Problem to solve
State the number of lines that hold "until" in the records below, with no other words.

Stored data
⁂
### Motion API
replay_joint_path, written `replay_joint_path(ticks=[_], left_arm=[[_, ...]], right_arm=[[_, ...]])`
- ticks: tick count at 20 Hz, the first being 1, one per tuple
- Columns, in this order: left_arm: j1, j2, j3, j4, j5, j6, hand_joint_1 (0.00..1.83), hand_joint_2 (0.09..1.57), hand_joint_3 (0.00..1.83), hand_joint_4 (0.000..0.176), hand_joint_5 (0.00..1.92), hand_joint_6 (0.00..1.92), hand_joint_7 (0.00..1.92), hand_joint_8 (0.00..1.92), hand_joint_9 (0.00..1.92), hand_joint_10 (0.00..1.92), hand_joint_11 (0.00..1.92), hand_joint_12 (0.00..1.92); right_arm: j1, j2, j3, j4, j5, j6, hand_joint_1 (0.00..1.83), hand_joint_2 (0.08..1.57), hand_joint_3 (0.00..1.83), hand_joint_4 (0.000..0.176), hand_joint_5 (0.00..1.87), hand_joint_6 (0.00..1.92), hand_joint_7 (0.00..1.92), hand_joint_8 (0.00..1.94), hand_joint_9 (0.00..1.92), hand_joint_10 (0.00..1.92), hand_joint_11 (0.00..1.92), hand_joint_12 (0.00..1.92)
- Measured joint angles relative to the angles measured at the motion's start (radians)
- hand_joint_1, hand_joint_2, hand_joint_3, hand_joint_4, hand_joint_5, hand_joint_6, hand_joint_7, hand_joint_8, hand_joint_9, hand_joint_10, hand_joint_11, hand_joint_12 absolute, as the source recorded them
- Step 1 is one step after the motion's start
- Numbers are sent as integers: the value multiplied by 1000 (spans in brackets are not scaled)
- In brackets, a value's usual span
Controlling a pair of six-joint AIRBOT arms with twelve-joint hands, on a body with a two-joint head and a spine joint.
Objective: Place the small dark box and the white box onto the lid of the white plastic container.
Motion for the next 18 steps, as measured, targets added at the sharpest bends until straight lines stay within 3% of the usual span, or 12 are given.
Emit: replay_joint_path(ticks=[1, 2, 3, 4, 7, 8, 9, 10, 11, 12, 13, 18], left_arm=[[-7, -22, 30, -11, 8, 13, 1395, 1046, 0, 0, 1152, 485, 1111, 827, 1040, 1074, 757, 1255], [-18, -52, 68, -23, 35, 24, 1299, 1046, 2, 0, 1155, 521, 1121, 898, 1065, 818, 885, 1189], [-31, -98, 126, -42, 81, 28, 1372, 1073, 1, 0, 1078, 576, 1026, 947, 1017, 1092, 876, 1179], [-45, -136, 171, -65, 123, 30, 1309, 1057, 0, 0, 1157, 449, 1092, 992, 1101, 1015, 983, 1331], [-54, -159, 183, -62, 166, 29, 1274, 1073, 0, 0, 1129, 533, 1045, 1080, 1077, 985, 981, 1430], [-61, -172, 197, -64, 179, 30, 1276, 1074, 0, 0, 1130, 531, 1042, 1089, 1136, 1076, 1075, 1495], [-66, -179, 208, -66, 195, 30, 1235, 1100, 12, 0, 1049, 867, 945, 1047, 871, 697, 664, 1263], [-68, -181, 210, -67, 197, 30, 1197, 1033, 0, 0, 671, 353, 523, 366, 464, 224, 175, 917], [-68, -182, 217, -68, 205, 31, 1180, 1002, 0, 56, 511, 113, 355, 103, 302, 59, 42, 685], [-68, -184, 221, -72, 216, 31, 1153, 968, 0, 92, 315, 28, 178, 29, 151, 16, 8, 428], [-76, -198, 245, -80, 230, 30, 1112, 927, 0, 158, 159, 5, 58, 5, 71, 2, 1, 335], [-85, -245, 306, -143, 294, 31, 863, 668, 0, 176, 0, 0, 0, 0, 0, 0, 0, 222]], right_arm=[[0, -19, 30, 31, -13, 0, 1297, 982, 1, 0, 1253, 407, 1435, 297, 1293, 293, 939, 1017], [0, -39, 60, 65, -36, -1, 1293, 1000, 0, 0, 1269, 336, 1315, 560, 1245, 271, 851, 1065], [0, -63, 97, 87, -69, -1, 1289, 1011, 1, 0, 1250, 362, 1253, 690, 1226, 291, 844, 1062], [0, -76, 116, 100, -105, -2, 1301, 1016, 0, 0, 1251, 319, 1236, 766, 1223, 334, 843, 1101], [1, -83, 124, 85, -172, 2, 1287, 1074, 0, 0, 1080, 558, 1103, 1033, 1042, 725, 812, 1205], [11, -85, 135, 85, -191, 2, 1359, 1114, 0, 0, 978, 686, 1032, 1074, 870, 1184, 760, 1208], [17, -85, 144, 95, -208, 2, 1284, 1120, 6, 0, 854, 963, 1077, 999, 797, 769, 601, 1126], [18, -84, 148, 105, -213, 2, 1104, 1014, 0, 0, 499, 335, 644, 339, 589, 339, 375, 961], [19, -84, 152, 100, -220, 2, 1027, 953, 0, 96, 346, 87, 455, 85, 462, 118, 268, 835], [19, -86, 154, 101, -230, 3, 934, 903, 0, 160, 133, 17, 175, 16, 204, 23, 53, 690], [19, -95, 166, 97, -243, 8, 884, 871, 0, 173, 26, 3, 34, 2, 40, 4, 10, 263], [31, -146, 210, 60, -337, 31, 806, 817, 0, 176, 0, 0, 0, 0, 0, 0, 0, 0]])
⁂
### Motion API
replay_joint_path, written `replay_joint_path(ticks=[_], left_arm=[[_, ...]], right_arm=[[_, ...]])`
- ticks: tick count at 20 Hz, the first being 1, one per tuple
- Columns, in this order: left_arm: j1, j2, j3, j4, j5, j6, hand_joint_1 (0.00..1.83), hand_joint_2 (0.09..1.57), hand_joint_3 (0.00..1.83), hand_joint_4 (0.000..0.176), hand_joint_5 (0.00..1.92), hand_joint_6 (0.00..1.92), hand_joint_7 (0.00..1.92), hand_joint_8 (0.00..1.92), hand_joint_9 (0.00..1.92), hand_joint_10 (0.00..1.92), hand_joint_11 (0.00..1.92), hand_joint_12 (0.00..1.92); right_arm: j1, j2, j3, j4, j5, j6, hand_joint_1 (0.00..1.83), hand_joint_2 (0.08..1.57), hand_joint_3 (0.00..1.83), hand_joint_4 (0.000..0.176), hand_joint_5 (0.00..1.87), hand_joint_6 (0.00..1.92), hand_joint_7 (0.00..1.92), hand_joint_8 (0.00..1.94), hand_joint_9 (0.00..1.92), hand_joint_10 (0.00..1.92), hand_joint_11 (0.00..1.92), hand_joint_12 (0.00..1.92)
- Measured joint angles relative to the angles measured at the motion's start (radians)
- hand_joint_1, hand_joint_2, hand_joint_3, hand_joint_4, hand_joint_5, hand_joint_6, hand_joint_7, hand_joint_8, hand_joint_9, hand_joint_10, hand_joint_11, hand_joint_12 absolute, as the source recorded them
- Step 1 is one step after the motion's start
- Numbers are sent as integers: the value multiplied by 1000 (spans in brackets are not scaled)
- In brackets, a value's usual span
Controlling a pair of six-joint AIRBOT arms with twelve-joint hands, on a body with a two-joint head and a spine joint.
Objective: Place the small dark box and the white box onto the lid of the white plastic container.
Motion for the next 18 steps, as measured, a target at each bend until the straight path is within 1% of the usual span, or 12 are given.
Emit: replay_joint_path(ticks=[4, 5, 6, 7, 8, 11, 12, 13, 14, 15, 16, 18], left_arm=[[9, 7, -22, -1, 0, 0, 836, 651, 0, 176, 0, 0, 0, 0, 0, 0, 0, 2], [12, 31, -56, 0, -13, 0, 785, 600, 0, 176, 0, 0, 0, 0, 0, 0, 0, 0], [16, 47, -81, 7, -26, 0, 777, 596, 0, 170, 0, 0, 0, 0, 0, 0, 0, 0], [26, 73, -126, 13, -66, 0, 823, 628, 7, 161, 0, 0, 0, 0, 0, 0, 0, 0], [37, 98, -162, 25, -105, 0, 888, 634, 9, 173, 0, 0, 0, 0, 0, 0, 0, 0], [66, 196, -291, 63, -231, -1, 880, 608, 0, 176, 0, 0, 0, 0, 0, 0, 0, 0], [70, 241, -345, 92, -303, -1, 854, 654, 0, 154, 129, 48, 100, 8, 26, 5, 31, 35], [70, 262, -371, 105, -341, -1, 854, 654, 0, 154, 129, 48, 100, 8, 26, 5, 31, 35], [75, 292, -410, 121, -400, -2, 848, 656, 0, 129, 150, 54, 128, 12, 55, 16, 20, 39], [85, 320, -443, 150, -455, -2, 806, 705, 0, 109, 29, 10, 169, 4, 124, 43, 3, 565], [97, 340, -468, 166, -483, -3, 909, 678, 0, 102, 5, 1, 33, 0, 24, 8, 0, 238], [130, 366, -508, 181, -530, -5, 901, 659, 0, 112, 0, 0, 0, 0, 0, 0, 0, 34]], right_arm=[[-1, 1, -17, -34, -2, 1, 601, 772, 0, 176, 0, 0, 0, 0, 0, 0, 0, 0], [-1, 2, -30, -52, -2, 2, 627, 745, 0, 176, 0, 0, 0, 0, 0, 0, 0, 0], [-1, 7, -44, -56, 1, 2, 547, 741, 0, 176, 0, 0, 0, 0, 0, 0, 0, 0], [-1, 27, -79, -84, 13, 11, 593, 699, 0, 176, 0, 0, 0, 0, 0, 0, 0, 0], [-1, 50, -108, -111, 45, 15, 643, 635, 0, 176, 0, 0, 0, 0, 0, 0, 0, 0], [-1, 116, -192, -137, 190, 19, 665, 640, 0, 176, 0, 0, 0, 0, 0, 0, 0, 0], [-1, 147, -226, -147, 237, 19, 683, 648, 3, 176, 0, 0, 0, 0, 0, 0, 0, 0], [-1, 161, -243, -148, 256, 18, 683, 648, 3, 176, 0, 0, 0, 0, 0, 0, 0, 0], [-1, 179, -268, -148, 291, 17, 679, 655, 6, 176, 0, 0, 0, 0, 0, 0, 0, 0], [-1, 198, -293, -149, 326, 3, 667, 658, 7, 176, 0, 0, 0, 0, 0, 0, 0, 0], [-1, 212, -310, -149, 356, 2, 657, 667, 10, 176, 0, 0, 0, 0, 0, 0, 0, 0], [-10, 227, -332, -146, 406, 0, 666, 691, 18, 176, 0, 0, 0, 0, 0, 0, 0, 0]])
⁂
Worked solution
2